[Input]:
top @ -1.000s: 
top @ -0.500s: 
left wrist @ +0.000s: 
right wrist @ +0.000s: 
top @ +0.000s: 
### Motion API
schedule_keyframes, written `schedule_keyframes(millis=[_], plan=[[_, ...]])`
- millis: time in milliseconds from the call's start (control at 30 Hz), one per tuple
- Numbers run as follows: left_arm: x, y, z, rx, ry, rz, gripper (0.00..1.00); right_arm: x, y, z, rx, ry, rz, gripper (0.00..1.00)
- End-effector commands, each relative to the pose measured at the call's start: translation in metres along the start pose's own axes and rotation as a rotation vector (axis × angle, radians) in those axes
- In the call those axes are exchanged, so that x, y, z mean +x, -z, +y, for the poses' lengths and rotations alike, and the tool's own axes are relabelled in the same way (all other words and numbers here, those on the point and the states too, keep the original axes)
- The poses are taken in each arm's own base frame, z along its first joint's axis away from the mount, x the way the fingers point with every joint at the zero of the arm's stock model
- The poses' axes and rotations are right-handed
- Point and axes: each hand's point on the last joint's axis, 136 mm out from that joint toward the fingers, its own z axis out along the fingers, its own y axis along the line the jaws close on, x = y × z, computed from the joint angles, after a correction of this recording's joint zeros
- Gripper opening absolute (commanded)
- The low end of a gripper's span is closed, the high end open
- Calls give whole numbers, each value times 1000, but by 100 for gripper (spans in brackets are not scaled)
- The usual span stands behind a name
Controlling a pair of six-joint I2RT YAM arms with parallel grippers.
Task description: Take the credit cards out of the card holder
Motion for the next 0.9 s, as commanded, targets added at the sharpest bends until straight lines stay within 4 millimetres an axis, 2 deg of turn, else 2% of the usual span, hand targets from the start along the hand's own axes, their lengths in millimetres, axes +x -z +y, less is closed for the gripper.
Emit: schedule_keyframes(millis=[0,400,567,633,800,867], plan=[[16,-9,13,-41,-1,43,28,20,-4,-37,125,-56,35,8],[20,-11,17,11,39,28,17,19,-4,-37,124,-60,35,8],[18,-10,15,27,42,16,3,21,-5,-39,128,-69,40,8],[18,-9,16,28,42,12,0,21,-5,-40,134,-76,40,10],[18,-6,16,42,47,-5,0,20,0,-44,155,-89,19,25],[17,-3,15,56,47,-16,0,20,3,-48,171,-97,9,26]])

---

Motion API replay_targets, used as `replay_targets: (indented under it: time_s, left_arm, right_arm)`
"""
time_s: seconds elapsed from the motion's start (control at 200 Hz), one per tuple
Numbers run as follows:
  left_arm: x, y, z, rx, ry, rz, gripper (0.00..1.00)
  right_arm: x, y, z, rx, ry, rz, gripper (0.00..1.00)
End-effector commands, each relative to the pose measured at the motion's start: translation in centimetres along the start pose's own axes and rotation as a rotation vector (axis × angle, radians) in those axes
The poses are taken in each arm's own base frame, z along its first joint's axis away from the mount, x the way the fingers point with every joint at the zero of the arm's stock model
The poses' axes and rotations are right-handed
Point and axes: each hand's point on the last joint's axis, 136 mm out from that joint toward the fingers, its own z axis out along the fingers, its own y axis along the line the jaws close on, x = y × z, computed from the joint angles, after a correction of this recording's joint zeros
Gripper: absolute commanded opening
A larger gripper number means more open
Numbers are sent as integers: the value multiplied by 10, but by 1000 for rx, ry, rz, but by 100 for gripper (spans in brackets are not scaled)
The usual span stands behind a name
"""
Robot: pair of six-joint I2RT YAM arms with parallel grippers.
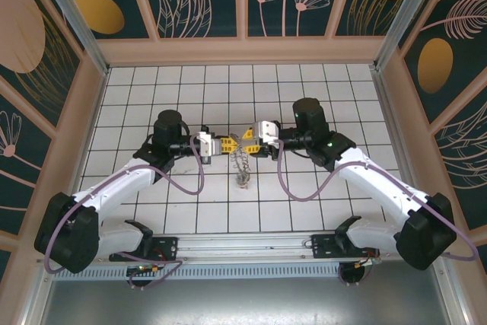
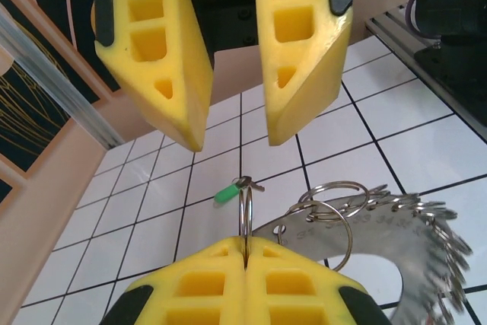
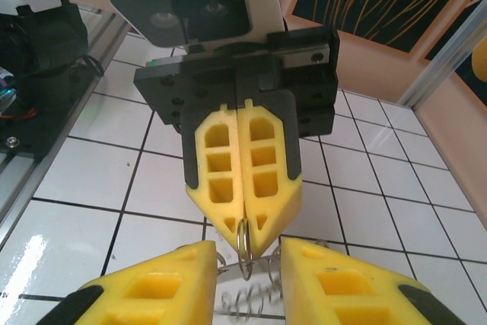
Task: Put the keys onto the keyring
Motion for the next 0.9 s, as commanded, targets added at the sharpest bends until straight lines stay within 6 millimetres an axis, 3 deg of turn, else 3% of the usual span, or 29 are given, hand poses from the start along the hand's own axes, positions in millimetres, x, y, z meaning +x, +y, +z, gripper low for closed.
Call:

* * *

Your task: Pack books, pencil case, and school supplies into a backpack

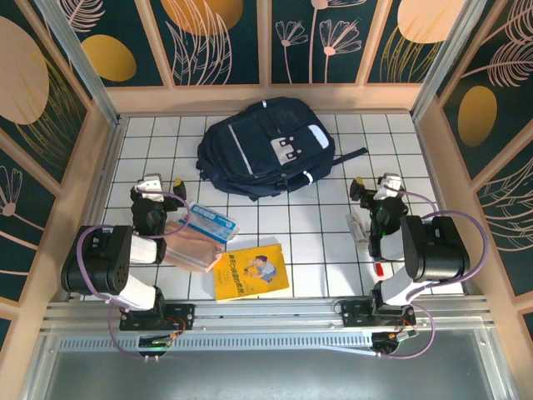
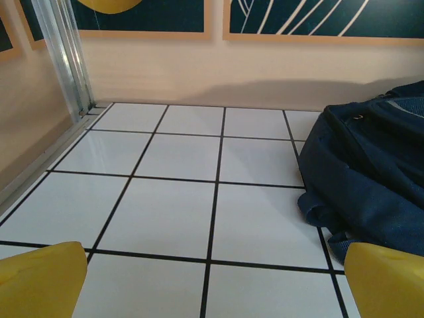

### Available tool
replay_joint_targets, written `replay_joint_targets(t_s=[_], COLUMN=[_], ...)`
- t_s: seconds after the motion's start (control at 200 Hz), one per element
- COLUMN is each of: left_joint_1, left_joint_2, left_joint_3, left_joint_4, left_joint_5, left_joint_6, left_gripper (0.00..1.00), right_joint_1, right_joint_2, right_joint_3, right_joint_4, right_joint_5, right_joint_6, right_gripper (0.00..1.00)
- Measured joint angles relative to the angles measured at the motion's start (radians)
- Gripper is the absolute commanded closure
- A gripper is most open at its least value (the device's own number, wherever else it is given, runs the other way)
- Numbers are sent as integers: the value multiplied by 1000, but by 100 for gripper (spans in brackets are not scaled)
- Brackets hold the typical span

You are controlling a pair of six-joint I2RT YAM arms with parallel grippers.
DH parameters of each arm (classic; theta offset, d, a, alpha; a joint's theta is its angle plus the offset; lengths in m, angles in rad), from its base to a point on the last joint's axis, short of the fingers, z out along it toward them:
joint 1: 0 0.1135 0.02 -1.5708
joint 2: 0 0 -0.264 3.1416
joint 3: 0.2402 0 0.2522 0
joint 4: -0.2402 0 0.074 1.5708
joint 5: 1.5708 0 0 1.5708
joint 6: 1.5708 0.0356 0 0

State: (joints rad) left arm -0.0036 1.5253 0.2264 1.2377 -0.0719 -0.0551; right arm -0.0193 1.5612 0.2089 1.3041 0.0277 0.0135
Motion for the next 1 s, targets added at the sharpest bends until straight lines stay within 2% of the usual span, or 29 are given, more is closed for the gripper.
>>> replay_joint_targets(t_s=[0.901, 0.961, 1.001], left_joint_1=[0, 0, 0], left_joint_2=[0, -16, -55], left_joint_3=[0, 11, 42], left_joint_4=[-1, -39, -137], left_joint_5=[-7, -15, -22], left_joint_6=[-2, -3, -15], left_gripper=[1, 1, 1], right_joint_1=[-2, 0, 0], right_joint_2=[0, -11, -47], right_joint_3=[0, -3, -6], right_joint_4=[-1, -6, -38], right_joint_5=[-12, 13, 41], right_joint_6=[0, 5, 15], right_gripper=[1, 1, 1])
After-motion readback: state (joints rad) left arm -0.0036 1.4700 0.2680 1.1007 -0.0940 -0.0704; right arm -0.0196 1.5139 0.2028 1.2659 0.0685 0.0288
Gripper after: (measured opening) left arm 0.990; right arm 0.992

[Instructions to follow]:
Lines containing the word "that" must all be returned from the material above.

[Final answer]:
- In the call those axes are exchanged, so that x, y, z mean +x, -z, +y, for the poses' lengths and rotations alike, and the tool's own axes are relabelled in the same way (all other words and numbers here, those on the point and the states too, keep the original axes)
- Point and axes: each hand's point on the last joint's axis, 136 mm out from that joint toward the fingers, its own z axis out along the fingers, its own y axis along the line the jaws close on, x = y × z, computed from the joint angles, after a correction of this recording's joint zeros
Point and axes: each hand's point on the last joint's axis, 136 mm out from that joint toward the fingers, its own z axis out along the fingers, its own y axis along the line the jaws close on, x = y × z, computed from the joint angles, after a correction of this recording's joint zeros

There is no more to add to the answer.